实验结果:如图1所示,高脂模型组小鼠血清LPS水平显著高于正常对照组小鼠体重(P<0.05),EGCG干预可显著降低内毒素LPS水平(P<0.05)。
实施例2EGCG对乳糜微粒合成标志基因ApoB48的影响
实验材料:TRIzol购自美国Ambion公司,反转录试剂盒LunaScript SuperMix Kit和qPCR试剂盒Luna Universal qPCR Master Mix购自美国NEB公司。
实验方法:用Trizol试剂提取回肠组织中的总RNA,用Nanophotometer检测RNA的纯度,并配制1%(w/v)的琼脂糖凝胶进行检测其完整性。使用反转录试剂盒合成cDNA,将其保存于-80℃备用。

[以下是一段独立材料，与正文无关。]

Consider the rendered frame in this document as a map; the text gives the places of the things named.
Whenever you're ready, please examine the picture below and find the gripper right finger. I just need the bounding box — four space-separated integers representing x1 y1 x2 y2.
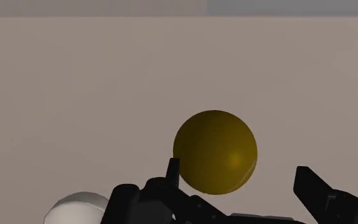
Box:
293 165 358 224

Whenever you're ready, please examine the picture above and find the white round object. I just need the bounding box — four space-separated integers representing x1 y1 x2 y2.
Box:
43 192 110 224

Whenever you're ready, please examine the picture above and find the yellow tennis ball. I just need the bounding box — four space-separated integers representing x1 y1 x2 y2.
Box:
172 109 259 195

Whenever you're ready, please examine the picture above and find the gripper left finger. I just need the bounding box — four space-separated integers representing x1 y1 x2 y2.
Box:
100 157 229 224

通过qPCR分析mRNA的表达水平,qPCR体系(20μL):Luna Universal qPCR Mix 10μL、cDNA模板4μL、上游引物(10μM)0.5μL、下游引物(10μM)0.5μL、ddH2O补充至20μL。PCR反应程序为:预变性95℃ 60s,变性95℃15s,延伸60℃30s,40次循环。熔融曲线为65℃升温到95℃,持续时间5s。以β-Actin为内参基因,采用delta delta Ct法对相关基因的表达水平进行分析,引物序列如表1所示。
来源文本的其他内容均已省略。